Le Conseil fédéral entérine la conduite dès 17 ans
Selon le Conseil fédéral, la phase d'un an de conduite accompagnée en vue de l'obtention du permis de conduire a fait ses preuves : elle aurait un effet positif sur la sécurité routière. C'est ce qui ressort du rapport d'évaluation sur la nouvelle réglementation de la phase d'apprentissage dans le cadre de la formation à la conduite, dont le Conseil fédéral a pris connaissance lors de sa séance du 1er avril 2026.
Depuis 2021, les personnes qui obtiennent le permis d’élève conducteur pour voitures de tourisme avant leur vingtième anniversaire passent obligatoirement par une phase de conduite accompagnée de douze mois. Auparavant, toute personne âgée de 18 ans pouvait se présenter à l’examen dès qu’elle s’estimait prête.
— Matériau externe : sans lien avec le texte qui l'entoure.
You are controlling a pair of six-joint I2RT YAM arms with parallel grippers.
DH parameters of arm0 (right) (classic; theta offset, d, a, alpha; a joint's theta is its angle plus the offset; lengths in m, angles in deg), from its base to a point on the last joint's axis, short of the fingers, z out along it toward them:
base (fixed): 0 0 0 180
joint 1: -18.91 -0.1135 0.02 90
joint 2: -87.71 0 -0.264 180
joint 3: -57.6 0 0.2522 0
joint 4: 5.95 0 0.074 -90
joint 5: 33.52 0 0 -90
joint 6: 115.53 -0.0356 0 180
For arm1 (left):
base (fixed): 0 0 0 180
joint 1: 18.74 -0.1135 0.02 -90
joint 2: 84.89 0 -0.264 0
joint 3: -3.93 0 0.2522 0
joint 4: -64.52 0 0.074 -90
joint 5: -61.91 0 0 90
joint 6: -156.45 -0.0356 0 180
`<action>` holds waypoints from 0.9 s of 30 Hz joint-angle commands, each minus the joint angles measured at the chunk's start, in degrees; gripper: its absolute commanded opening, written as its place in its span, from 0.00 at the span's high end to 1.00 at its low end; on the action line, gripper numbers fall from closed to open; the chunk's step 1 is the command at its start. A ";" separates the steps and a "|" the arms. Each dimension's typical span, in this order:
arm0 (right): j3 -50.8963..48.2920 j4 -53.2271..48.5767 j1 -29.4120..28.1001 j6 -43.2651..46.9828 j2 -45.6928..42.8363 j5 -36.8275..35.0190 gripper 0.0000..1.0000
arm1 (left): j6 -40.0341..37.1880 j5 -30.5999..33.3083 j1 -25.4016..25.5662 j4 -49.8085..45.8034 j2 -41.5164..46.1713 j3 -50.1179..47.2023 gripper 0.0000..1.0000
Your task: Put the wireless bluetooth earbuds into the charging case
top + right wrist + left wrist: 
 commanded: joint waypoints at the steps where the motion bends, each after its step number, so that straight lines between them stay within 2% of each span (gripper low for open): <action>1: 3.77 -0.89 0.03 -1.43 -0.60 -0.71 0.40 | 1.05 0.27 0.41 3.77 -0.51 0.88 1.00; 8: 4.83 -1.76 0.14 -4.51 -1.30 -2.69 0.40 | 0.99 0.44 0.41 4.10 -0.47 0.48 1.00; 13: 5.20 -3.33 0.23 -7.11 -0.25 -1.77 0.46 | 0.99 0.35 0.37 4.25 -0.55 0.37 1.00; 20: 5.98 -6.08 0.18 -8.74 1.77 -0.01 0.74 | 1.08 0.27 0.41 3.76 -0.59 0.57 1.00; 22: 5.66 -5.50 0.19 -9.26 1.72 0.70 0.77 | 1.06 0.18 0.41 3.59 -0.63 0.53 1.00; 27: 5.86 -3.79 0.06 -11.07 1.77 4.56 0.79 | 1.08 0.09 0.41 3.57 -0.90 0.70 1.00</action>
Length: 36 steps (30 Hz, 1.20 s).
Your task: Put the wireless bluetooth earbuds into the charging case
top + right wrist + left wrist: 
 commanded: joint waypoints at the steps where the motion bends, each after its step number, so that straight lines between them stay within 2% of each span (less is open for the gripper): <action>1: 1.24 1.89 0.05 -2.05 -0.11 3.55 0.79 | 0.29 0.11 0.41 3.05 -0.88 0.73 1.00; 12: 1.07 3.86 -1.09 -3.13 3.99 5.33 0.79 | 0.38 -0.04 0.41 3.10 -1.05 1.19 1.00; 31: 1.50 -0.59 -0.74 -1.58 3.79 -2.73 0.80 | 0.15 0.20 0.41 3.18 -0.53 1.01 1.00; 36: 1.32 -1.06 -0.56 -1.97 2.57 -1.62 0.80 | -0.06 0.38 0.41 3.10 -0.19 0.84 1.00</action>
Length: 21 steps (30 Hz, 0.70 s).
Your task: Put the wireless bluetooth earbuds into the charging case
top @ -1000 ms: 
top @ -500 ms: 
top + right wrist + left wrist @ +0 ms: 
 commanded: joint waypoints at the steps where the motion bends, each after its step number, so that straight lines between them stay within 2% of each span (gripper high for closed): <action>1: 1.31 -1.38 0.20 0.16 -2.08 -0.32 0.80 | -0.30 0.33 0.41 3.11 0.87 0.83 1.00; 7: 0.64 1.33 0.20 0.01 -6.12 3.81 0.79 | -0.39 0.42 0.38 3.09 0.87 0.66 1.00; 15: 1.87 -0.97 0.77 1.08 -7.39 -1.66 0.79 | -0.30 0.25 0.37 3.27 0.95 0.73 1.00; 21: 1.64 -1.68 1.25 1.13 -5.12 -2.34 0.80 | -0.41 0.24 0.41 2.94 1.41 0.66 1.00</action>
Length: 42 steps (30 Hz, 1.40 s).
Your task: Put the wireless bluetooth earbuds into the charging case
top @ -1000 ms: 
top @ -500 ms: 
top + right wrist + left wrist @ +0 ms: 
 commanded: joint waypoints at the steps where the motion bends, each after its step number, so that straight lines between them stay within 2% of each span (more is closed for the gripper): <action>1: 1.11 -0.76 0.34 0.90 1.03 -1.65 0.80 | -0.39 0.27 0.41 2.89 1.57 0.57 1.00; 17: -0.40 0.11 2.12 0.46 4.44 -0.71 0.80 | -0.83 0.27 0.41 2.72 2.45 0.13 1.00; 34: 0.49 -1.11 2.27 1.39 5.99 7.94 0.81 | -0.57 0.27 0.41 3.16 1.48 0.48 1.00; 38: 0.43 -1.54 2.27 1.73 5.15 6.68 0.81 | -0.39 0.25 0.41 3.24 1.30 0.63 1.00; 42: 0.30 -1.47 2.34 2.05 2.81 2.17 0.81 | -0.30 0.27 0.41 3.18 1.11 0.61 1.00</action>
Afin que le permis de conduire puisse tout de même être obtenu à 18 ans, l’âge requis pour obtenir le permis d’élève conducteur a été abaissé à 17 ans. Sur mandat du Conseil fédéral, l’Office fédéral des routes (OFROU) a évalué les conséquences de ces changements. L’analyse montre que l’objectif visé d’améliorer la sécurité routière a été atteint. Une baisse significative du taux d’accidents pour l’année suivant la fin de la formation à la conduite a été constatée. Les changements ont par ailleurs eu un effet positif sur le taux de succès à l’examen pratique, ainsi que sur le nombre de retraits de permis lors de la première année de conduite après l’examen.
Sur la base des résultats de cette évaluation, le Conseil fédéral conclut qu'il n’est pas nécessaire d’adapter la nouvelle réglementation.
Prise de position de L-drive Suisse : pourquoi le rapport de l'OFROU soulève plus de questions qu'il n'apporte de réponses
Le rapport d'évaluation de l'OFROU conclut que la sécurité routière s'est « très probablement améliorée ». L-drive Suisse partage cet objectif, mais doute de la validité de cette conclusion. En effet, le rapport occulte des éléments essentiels : ainsi, le taux d’accidents n’est pas mesuré par kilomètre parcouru, mais par titulaire de permis d’élève conducteur. Comme il est prouvé que l’on roule davantage depuis la nouvelle réglementation, la baisse de 18 % indiquée est faussée statistiquement — en faveur d’un résultat positif. Le rapport reconnaît lui-même cette lacune, mais n’en tire aucune conséquence.
Autre élément qui affaiblit le rapport : toute la période de référence se situe pendant la pandémie de COVID-19. Moins de circulation signifie moins d'accidents — indépendamment de toute nouvelle réglementation.
Les heures de conduite professionnelle ont diminué
Ce qui donne vraiment à réfléchir : les cours de conduite professionnels ont diminué. Ils sont remplacés par des cours dispensés par des accompagnateurs non professionnels — sans aucune exigence de qualité pour ces derniers. La conscience des dangers chez les nouveaux conducteurs a baissé. Les retraits de permis pendant la phase d’apprentissage ont d’ailleurs augmenté de 39 %.
La revendication de L-drive Suisse est donc claire : ceux qui souhaitent davantage d’accompagnement par des non-professionnels doivent exiger de la qualité. Des exigences minimales pour les accompagnateurs – qui sont depuis longtemps la norme en Allemagne, en Autriche et en France – se font attendre en Suisse. Et avant que le Conseil fédéral ne prenne des décisions politiques, il faut une étude de suivi indépendante avec des mesures correctes. Un simple nombre accru d’heures de conduite ne suffit pas à former des conducteurs sûrs. La qualité prime sur la quantité.